The love of hockey games is what first brought Lou Nanne to the high school broadcast booth all those years ago.

"And the games still are a thrill and excitement for me," he said.

Nanne is behind the microphone and in front of the camera this weekend for the 48th year broadcasting the boys' hockey state tournament. For the third consecutive season, Nanne has called games from high above the Xcel Energy Center ice looking down on one of his own.

Grandsons Tyler and Louie Nanne skated for Edina in the Hornets' last-second Class 2A quarterfinal loss to Benilde-St. Margaret's in Thursday's quarterfinals.

"I can't tell you how much I enjoyed that," Nanne said Friday of another opportunity to work one of his grandsons' games. "It's fun for me."

It can also be tough. En route to the loss, both grandsons were whistled for penalties.

Nanne handled it on-air with calm.

"Tyler's was a penalty," he said. "Louie? I'm glad he hit the guy like that. And good teams kill penalties anyway, so I didn't worry about that."

Us vs. them

Friday's Class 1A semifinal games pitted a pair of metro-area private schools and two northern Minnesota public schools against the other, assuring Saturday's third place and championship games would both be private vs. public.

This has irked Hermantown coach Bruce Plante in the past. And as it turns out, nothing has changed.

"It's not a level playing field," he said. "We have 600 people in our school. Even if we could draw every kid from northern Minnesota -- that'd be, what, 100,000 people? They can draw from -- what is the Cities, eight billion people down here? They can get players from anywhere."

Plante did admit high-octane teams such as St. Thomas Academy and Breck add intrigue.

"Makes it a better thing," he said. "But everybody [Saturday] -- nine out of every 10 will be cheering for Hermantown, you know?

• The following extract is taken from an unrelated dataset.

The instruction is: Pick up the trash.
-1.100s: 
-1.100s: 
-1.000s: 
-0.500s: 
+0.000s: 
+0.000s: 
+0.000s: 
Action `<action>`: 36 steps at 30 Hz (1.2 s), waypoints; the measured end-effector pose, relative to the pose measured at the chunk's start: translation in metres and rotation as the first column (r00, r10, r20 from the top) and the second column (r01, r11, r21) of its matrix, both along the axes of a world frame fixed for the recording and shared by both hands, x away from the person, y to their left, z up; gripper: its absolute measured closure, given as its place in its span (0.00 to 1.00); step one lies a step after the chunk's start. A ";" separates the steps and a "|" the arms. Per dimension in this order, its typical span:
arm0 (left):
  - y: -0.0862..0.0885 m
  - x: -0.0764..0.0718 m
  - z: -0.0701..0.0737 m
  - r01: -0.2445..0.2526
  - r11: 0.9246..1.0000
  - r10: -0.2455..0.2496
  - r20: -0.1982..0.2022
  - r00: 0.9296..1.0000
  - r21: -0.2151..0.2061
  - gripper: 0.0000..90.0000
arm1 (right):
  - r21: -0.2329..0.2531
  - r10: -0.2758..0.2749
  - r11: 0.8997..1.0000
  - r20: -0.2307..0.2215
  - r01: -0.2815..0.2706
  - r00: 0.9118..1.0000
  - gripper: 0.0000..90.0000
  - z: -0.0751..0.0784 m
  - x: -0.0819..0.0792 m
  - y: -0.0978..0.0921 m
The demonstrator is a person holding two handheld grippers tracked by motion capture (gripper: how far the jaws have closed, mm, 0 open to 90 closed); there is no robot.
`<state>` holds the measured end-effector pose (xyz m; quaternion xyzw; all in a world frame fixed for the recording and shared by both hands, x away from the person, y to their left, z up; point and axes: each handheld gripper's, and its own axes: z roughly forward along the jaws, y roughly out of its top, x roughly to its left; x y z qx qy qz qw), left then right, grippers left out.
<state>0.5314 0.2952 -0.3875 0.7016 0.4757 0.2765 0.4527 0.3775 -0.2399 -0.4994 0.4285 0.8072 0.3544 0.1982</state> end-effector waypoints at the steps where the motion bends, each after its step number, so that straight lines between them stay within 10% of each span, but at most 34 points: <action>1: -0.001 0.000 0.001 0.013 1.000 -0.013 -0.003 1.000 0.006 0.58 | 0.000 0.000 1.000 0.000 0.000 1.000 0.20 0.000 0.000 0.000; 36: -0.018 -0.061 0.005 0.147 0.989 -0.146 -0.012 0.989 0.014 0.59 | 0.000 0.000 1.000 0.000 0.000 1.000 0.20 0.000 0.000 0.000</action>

"We're 30-0 and we're the underdog."

Another first

Prince once played three consecutive sold-out shows at Xcel Energy Center. Paul McCartney, Pavarotti and Elton John have rocked the joint to packed crowds as well. But until Friday, the 200 level had never been opened for a Class 1A boys' hockey session. It became necessary when 12,227 paid to get into the building for the early games. 

THREE STARS

1. Conrad Sampair, Hill-Murray
OT winner was his second goal vs. Moorhead

2. Jared Thomas, Hermantown
Two goals put Hawks back into 1A title game

3. David Zevnik, St. Thomas Academy
Has yet to allow a goal at state

BY THE NUMBERS 

29 Games (of 30) this season Benilde-St. Margaret's senior Grant Besse has a point.

1 Called penalty in the Hill-Murray/Moorhead Class 2A semifinal.

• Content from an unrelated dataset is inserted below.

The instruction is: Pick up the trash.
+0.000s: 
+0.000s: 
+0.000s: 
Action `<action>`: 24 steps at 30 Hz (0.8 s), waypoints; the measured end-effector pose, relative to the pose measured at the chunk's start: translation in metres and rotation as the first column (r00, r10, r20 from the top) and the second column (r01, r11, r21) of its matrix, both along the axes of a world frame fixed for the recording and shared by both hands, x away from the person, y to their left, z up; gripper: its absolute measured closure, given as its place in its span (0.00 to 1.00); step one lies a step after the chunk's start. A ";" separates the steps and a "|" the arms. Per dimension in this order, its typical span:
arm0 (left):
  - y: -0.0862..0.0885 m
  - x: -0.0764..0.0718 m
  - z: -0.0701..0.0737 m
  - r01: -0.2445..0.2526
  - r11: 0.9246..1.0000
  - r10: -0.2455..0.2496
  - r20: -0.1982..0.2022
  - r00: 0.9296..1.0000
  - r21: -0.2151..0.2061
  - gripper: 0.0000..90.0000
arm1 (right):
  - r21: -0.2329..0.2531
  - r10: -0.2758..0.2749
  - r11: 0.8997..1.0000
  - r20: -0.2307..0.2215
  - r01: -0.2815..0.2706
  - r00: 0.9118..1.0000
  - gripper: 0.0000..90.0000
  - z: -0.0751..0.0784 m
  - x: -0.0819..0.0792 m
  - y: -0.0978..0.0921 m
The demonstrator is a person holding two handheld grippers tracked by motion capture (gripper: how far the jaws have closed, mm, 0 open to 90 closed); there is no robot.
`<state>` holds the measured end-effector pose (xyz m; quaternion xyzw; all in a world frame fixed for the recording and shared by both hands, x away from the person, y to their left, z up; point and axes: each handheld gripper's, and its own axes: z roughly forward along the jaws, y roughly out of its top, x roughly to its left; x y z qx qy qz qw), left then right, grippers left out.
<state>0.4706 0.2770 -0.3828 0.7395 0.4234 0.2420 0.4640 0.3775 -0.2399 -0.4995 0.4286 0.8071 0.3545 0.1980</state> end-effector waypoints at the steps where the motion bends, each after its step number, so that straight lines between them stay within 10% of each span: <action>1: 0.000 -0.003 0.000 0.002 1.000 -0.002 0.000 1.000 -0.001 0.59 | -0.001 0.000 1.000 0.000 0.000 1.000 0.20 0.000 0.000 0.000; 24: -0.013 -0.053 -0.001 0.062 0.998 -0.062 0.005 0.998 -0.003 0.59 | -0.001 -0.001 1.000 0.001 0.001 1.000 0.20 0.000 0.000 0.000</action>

6 Shots on goal by St. Thomas Academy's Andrew Commers, who was held off the score sheet but made an impact.

 

THEY SAID IT

 

"Well, they blanked us."

Breck coach Les Larson, on the quality of St. Thomas Academy's defense

 

 


For the third consecutive season, Lou Nanne has broadcast state tournament games from high above the Xcel Energy Center ice while watching at least one of his grandsons.